Mohammed Saifulhuq

Posted on May 21

How to Recover Kafka DLQ Messages After a Schema Change Broke Your Consumer

#kafka #java #opensource #distributedsystems

The Problem Nobody Has a Tool For

Here is the scenario that wakes engineers up at 2am.

Your payment service has been running fine for months. The consumer reads events from a Kafka topic, processes them, sends confirmations. The status field is a plain String - "pending", "failed", "done".

A bug is discovered: the status field accepts invalid values like "ok" and "finished" from different producer teams, causing downstream analytics to break. The correct fix is converting status from String to a strict Enum with only four valid values: PENDING, PROCESSING, COMPLETED, FAILED.

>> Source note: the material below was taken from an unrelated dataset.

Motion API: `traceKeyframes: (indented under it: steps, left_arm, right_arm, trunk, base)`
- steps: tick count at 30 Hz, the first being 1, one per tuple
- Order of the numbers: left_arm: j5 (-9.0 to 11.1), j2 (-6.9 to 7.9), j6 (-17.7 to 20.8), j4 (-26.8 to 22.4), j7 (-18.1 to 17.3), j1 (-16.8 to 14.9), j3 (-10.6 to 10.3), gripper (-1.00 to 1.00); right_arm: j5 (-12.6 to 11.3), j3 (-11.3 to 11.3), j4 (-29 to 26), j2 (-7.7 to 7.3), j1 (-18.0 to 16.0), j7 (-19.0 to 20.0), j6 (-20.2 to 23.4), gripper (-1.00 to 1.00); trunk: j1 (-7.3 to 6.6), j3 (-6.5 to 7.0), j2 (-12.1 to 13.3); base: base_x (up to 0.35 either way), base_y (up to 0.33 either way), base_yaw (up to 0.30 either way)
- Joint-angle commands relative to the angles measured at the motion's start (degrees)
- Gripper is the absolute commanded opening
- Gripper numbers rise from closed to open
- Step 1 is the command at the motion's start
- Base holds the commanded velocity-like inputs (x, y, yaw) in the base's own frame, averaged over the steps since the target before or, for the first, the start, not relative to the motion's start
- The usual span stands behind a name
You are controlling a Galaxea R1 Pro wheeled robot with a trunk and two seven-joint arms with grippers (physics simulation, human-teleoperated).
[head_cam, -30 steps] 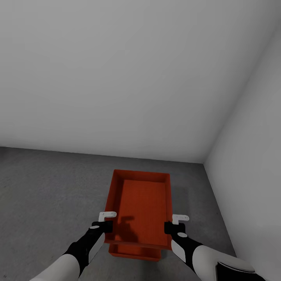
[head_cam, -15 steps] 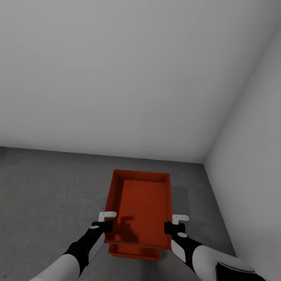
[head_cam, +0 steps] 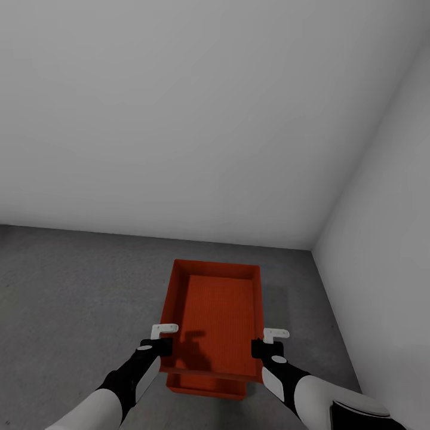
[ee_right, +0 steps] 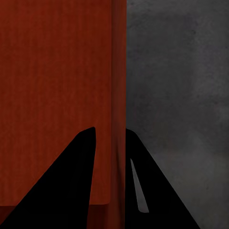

The fix gets deployed at 9:45 PM.

Nobody checked the DLQ first.

There were 23,000 messages sitting in payments.dlq from an earlier consumer failure that afternoon. The new V2 consumer starts processing them. Each one crashes immediately:

InvalidFormatException: Cannot deserialize value of type `PaymentStatus` 
from String "pending": not one of the values accepted for Enum class: 
[PENDING, PROCESSING, COMPLETED, FAILED]

All 23,000 messages are now permanently stuck. The V2 consumer cannot read them. They cannot be redriven as-is. PagerDuty fires at 2:00 AM.

Why Schema Registry Doesn't Help Here

The first suggestion you'll get is "just use Schema Registry."

Schema Registry is a seatbelt. It prevents new schema-incompatible events from being produced. It does nothing for messages already sitting in your DLQ from before the schema change.

Those messages are stored as bytes in Kafka. Schema Registry has no knowledge of them. It cannot transform them. Cannot validate them. Cannot redrive them.

The 23,000 stuck messages are entirely your problem.

What Engineers Actually Do (The Manual Reality)

I posted this exact scenario on r/apachekafka and asked how senior teams handle it. Four experienced engineers replied. Not one named a tool.

Their answers:

BroBroMate (Senior Engineer): "Something I've done in the past is just throw a quick Kafka Streams app up to do mass transformations... And easy to unit test before rolling out."

KTCrisis: "You could also spin up a v2 topic for the new consumers and keep a specific v1 consumer around just to drain the DLQ. But it adds a new topic and a dedicated consumer for a one-shot issue."

Every solution described is either:

Building a temporary application from scratch, using it once, deleting it
Keeping zombie infrastructure alive until the queue drains
Writing a throwaway Python script with no tests, no audit trail, no validation

The time cost: 3-8 hours of a senior engineer's time. At 2am. Every single incident.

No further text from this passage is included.